The JSON file is pretty large and contains twitter data. Here's a sample to show what the nesting structure is like:
[
{
"Corpus": "ALM",
"Tweets": [
{
"tweet_id": "521033092132503552",
"tweet_text": "no tweet text available",
"date": "no date available",
"annotations": [
{
"annotator": "annotator00",
"annotation": "care"
},
{
"annotator": "annotator01",
"annotation": "care,purity"
},
{
"annotator": "annotator02",
"annotation": "care,purity"
},
{
"annotator": "annotator03",
"annotation": "care"
}
]
},
{
"tweet_id": "537681598989475841",
"tweet_text": "Wholeheartedly support these protests & acts of civil disobedience & will join when I can! #Ferguson #AllLivesMatter",
"date": "Wed Nov 26 18:57:37 +0000 2014",
"annotations": [
{
"annotator": "annotator00",
"annotation": "subversion"
},
{
"annotator": "annotator01",
"annotation": "subversion"
},
{
"annotator": "annotator02",
"annotation": "loyalty"
},
{
"annotator": "annotator03",
"annotation": "loyalty,subversion"
}
]
},
Here's some dput of this same data file, but different observations/tweets (note that because the file is so large the largest nesting level gets cut off):
list(tweet_id = "500745903054258177", tweet_text = "@MichaelSkolnik Thank you for joining the solidarity effort #DearMikesMom #AllLivesMatter",
date = "Sat Aug 16 20:48:21 +0000 2014", annotations = list(
list(annotator = "annotator01", annotation = "loyalty"),
list(annotator = "annotator02", annotation = "loyalty"),
list(annotator = "annotator03", annotation = "loyalty"))),
list(tweet_id = "621859689270120448", tweet_text = "no tweet text available",
date = "no date available", annotations = list(list(annotator = "annotator01",
annotation = "betrayal"), list(annotator = "annotator02",
annotation = "non-moral"), list(annotator = "annotator03",
annotation = "fairness"))), list(tweet_id = "551227029874438145",
My desired output would look like this:
corpus tweet_id tweet_text date annotator annotation
1 ALM 5210... no tweet text available no date available 00 care
2 ALM 5210... no tweet text available no date available 01 care, purity
3 ALM 5210... no tweet text available no date available 02 care, purity
4 ALM 5210... no tweet text available no date available 03 care
5 ALM 5376... Wholeheartedly suppo... Wed Nov 26 18:... 00 subversion
6 ALM 5376... Wholeheartedly suppo... Wed Nov 26 18:... 01 subversion
7 ALM 5376... Wholeheartedly suppo... Wed Nov 26 18:... 02 loyalty
8 ALM 5376... Wholeheartedly suppo... Wed Nov 26 18:... 03 loyalty, subversion
...
How can I convert the JSON file to my desired dataframe output?
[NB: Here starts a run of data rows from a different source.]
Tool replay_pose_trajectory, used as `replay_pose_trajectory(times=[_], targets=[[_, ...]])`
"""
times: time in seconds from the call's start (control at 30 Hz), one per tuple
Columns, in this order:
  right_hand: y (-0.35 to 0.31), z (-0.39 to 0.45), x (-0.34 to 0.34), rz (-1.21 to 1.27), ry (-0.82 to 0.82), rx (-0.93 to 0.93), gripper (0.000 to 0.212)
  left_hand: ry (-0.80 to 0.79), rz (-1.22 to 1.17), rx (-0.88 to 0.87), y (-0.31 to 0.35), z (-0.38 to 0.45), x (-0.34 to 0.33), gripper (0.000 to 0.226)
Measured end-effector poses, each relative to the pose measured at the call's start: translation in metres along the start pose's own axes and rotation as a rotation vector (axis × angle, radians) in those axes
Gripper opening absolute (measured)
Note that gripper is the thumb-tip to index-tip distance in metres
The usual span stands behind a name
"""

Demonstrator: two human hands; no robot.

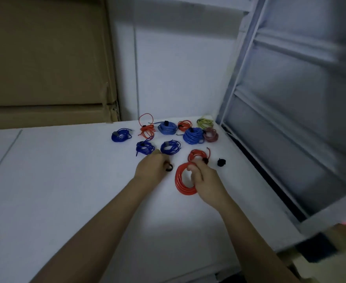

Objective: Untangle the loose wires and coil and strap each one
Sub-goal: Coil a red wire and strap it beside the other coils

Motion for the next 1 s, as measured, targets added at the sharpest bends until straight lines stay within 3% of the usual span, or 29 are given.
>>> replay_pose_trajectory(times=[0.1, 0.37, 0.63, 0.83, 1.0], targets=[[0.000, 0.010, -0.003, 0.065, -0.107, 0.062, 0.029, 0.042, 0.010, 0.059, 0.003, -0.010, -0.001, 0.019], [-0.005, 0.020, -0.020, 0.171, -0.305, 0.219, 0.023, 0.209, -0.140, 0.092, 0.015, -0.059, -0.017, 0.009], [-0.019, 0.010, -0.028, 0.298, -0.392, 0.271, 0.024, 0.411, -0.577, 0.015, 0.013, -0.092, 0.000, 0.007], [-0.032, 0.005, -0.029, 0.289, -0.369, 0.320, 0.024, 0.419, -0.776, 0.008, 0.008, -0.095, 0.004, 0.008], [-0.033, 0.005, -0.021, 0.170, -0.308, 0.335, 0.020, 0.318, -1.019, -0.042, 0.004, -0.087, 0.005, 0.013]])
Point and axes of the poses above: each hand's wrist, its own z-axis towards the middle knuckle, its own x-axis out of the back of the hand, y = z × x, the point moved 7 cm from there along z, towards the middle knuckle, and after that the axes turned 15 degrees about -y, right-handed, at the moved point
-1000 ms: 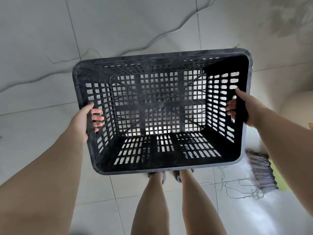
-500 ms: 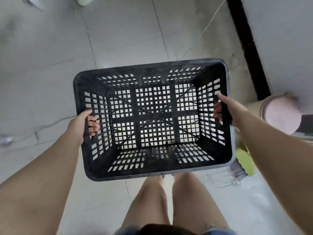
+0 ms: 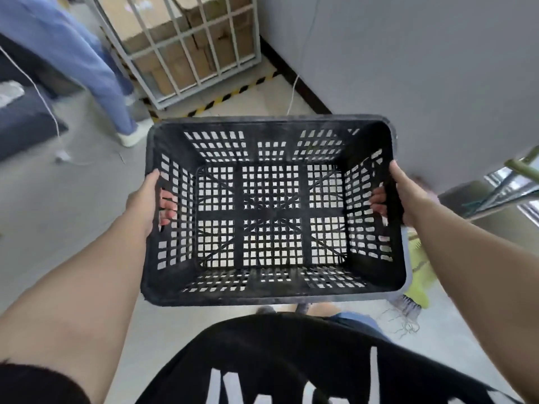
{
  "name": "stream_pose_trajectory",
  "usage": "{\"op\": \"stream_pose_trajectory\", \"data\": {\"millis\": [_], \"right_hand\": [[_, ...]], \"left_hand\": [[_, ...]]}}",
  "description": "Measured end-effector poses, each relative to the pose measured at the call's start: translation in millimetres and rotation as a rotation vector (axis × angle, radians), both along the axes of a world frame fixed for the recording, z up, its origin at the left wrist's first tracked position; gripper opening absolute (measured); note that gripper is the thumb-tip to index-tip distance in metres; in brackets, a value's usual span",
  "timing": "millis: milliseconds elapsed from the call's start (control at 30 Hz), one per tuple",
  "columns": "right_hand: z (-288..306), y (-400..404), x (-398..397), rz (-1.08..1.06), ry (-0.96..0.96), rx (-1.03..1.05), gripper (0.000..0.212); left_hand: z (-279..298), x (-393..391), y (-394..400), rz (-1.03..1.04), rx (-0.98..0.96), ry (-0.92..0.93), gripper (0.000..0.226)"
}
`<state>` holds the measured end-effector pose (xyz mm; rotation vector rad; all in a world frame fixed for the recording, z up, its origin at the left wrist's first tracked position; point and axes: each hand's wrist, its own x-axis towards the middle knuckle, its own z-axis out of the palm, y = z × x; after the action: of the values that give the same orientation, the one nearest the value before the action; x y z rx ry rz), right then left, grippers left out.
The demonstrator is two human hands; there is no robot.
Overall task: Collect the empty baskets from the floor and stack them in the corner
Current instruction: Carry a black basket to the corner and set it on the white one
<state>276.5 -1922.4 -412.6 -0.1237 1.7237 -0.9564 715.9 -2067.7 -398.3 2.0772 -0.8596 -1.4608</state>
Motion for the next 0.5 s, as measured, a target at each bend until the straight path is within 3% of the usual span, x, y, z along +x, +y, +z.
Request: {"op": "stream_pose_trajectory", "data": {"millis": [233, 500], "right_hand": [[22.8, 34.8, -49.2, -0.194, 0.027, -0.042, 0.079], [34.8, 80.9, -64.3, -0.460, 0.079, -0.116, 0.066]], "left_hand": [[17.2, -80.3, -45.0, -0.161, -0.055, -0.026, 0.069], [8.4, -168.1, -86.8, -0.432, -0.048, -0.009, 0.072]]}}
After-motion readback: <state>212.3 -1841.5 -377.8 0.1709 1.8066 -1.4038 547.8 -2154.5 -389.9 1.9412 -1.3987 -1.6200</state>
I've imported the JSON file and tried to flatten it like so:
myData <- fromJSON(file = "my_json_file.json")
myData_flat <- as.data.frame(myData)
But this clearly does not suffice:
str(myData_flat)
'data.frame': 1 obs. of 352130 variables:
$ Corpus : Factor w/ 1 level "ALM": 1
$ Tweets.tweet_id : Factor w/ 1 level "521033092132503552": 1
$ Tweets.tweet_text : Factor w/ 1 level "no tweet text available": 1
$ Tweets.date : Factor w/ 1 level "no date available": 1
$ Tweets.annotations.annotator : Factor w/ 1 level "annotator00": 1
$ Tweets.annotations.annotation : Factor w/ 1 level "care": 1
$ Tweets.annotations.annotator.1 : Factor w/ 1 level "annotator01": 1
$ Tweets.annotations.annotation.1 : Factor w/ 1 level "care,purity": 1
$ Tweets.annotations.annotator.2 : Factor w/ 1 level "annotator02": 1
$ Tweets.annotations.annotation.2 : Factor w/ 1 level "care,purity": 1
$ Tweets.annotations.annotator.3 : Factor w/ 1 level "annotator03": 1
$ Tweets.annotations.annotation.3 : Factor w/ 1 level "care": 1
$ Tweets.tweet_id.1 : Factor w/ 1 level "537681598989475841": 1
$ Tweets.tweet_text.1 : Factor w/ 1 level "Wholeheartedly support these protests & acts of civil disobedience & will join when I can! #Ferguson #A"| __truncated__: 1
$ Tweets.date.1 : Factor w/ 1 level "Wed Nov 26 18:57:37 +0000 2014": 1
$ Tweets.annotations.annotator.4 : Factor w/ 1 level "annotator00": 1
$ Tweets.annotations.annotation.4 : Factor w/ 1 level "subversion": 1
$ Tweets.annotations.annotator.5 : Factor w/ 1 level "annotator01": 1
$ Tweets.annotations.annotation.5 : Factor w/ 1 level "subversion": 1
$ Tweets.annotations.annotator.6 : Factor w/ 1 level "annotator02": 1
$ Tweets.annotations.annotation.6 : Factor w/ 1 level "loyalty": 1
$ Tweets.annotations.annotator.7 : Factor w/ 1 level "annotator03": 1
$ Tweets.annotations.annotation.7 : Factor w/ 1 level "loyalty,subversion": 1
...
There are several packages in R
to read in JSON data and have a fromJSON()
function. RJSONOIO
, jsonlite
and rjson
are the ones I know about. It seems you are using the rjson::fromJSON()
in your code.
Since the json
format is very flexible in how it can store data and is able to store complex, nested structures, when we convert it into the relatively under complex format of a data.frame
, we have to be very explicit about the structure of the data. Your case is rather simple, but it can be very tedious, to capture the full range of data representations in a json file when converting to the rectangular shape of a data.frame
.
rjson::fromJSON()
generates a nested list, that resembles the structure of the JSON file.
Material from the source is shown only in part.